SAN ANTONIO, TX – Dr. Annette Zaharoff helped treat thousands of patients during her eighth trip to Honduras last month as a leader of a volunteer mission for indigent patients that also served as a teaching clinic for physicians training in the use of prolotherapy.
Dr. Zaharoff served as co-clinical director for the Honduras mission organized by the non-profit Hackett Hemwall Patterson Foundation (HHPF). A major foc us of the HHPF is to train physicians from across the globe in the latest in prolotherapy techniques, an injection therapy treatment that uses dextrose to help heal injuries and reduce pain. Dr. Zaharoff serves on the board of the Madison, Wisc.-based foundation.
From March 8-14, Dr. Zaharoff joined nearly 70 other volunteers — including 50 physicians from South and Central America, Puerto Rico, Canada, Turkey and the United States — in treating nearly 2,000 patients. The first day was spent setting up the makeshift clinics in the towns of La Ceiba, Olanchito and Tela.

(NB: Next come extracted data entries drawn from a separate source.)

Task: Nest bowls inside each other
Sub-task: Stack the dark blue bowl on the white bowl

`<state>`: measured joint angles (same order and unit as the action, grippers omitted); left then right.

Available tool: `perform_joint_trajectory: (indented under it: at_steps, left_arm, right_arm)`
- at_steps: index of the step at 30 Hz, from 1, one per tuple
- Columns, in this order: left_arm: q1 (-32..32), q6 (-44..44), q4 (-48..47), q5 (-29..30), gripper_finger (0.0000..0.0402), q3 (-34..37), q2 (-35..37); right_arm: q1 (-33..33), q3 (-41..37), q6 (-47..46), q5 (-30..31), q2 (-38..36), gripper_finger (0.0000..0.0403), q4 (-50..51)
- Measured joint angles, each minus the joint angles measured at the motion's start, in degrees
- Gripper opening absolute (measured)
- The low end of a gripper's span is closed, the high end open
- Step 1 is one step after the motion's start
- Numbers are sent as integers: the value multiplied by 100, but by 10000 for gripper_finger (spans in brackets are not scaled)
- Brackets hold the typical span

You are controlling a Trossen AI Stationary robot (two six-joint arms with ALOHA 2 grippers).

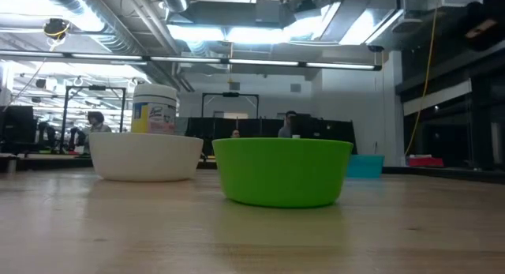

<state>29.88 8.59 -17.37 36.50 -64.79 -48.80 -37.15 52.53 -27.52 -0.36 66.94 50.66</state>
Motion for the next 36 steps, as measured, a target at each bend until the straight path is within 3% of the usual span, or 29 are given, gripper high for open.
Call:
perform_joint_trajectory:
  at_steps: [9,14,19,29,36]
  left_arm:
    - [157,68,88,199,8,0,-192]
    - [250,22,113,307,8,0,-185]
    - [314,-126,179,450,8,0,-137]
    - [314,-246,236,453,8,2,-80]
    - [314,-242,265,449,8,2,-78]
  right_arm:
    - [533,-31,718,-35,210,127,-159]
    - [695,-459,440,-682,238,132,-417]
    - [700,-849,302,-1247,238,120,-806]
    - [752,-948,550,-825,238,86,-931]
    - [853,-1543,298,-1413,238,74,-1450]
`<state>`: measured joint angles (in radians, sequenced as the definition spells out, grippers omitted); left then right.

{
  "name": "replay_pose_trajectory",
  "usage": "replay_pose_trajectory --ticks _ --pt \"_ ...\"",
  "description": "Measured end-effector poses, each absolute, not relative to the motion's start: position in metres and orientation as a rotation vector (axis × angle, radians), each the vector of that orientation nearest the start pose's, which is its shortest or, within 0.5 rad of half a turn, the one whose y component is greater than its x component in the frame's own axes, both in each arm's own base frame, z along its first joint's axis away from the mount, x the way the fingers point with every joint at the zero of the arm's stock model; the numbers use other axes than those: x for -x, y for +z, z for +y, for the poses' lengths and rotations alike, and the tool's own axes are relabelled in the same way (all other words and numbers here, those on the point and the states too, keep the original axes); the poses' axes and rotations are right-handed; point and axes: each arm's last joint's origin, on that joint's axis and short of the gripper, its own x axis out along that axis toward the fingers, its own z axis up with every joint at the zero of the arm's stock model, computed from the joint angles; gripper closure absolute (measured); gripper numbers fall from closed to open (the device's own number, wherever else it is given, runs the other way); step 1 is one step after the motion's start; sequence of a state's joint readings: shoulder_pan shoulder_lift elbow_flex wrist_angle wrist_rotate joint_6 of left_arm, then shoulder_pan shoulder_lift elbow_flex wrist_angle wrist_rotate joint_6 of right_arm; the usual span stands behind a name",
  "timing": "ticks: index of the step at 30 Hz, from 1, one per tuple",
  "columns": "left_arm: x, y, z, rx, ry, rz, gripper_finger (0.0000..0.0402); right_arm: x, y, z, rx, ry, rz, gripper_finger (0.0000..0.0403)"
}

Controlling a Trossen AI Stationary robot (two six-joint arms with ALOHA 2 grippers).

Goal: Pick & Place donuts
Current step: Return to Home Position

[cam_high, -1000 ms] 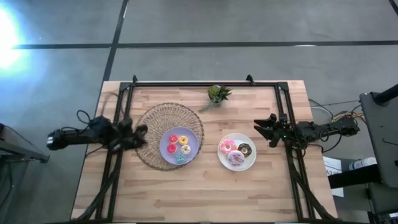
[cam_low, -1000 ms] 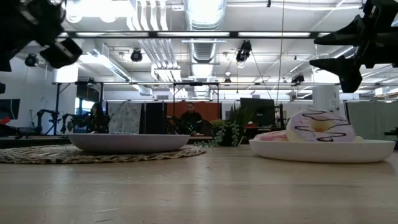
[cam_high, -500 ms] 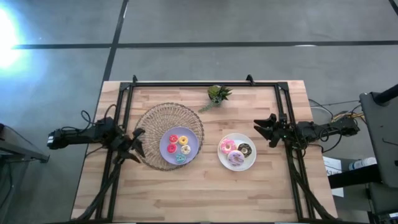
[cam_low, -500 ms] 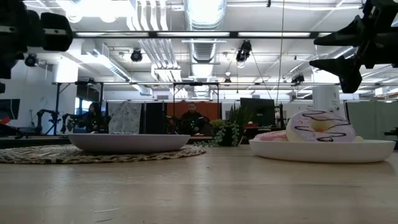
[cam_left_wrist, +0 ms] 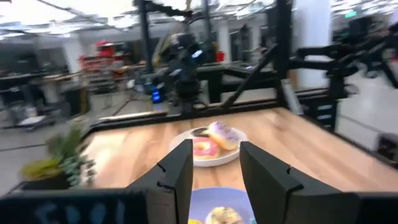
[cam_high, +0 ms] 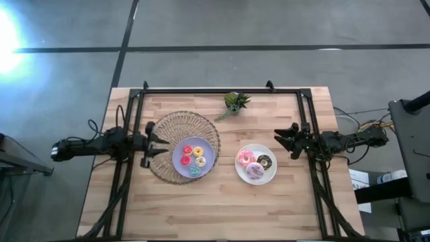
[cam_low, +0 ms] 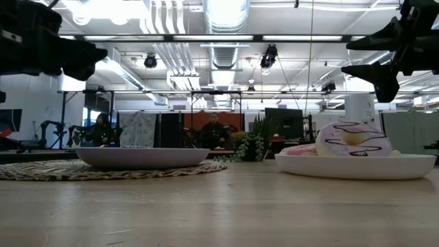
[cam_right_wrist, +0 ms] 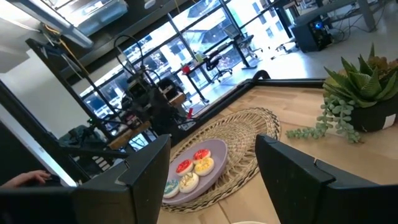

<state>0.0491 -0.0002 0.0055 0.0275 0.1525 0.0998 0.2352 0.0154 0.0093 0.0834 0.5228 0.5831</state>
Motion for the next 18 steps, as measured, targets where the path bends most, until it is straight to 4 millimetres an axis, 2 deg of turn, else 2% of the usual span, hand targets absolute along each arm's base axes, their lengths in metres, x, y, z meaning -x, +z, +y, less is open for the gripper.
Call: replay_pose_trajectory --ticks 4,18 --pt "-0.0973 0.1666 0.0028 -0.094 -0.019 -0.019 0.0294 -0.0947 0.1732 0.0078 -0.607 -0.259 -0.154 0.0174" --pt "-0.0989 0.1689 0.0029 -0.102 -0.019 -0.027 0.0294 -0.0947 0.1732 0.0078 -0.607 -0.259 -0.154 0.0174"
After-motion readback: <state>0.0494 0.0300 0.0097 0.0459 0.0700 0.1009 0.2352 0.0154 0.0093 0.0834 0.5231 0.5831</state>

Then came several 12-hour days spent providing injection therapy for patients who sometimes walked a day or more to get to the clinics. Many patients work in hard-labor jobs in farms and villages where soft-tissue injuries to joints and tendons are common. Prolotherapy treatments can help relieve pain and promote healing.
“The people we treat in Honduras rely on their physical strength to make a living. There’s no transportation, so they walk everywhere. If they are lucky they have a mule but they often have to carry everything from wood to laundry,” Dr. Zaharoff said. “If they can’t move, they’d be hard-pressed to earn any kind of income, so it’s really gratifying to be able to help them. There were many handshakes and hugs between doctors and patients, and it was incredibly rewarding.”
Along with the in-patient clinics, different speakers would hold two educational lectures daily for clinic staff. On Saturday, Dr. Zaharoff facilitated and moderated a Continuing Medical Education conference workshop that included lectures and hands-on training.
Dr. Zaharoff is also helping to develop a standardized curriculum with the foundation that may serve as a global model for prolotherapy training.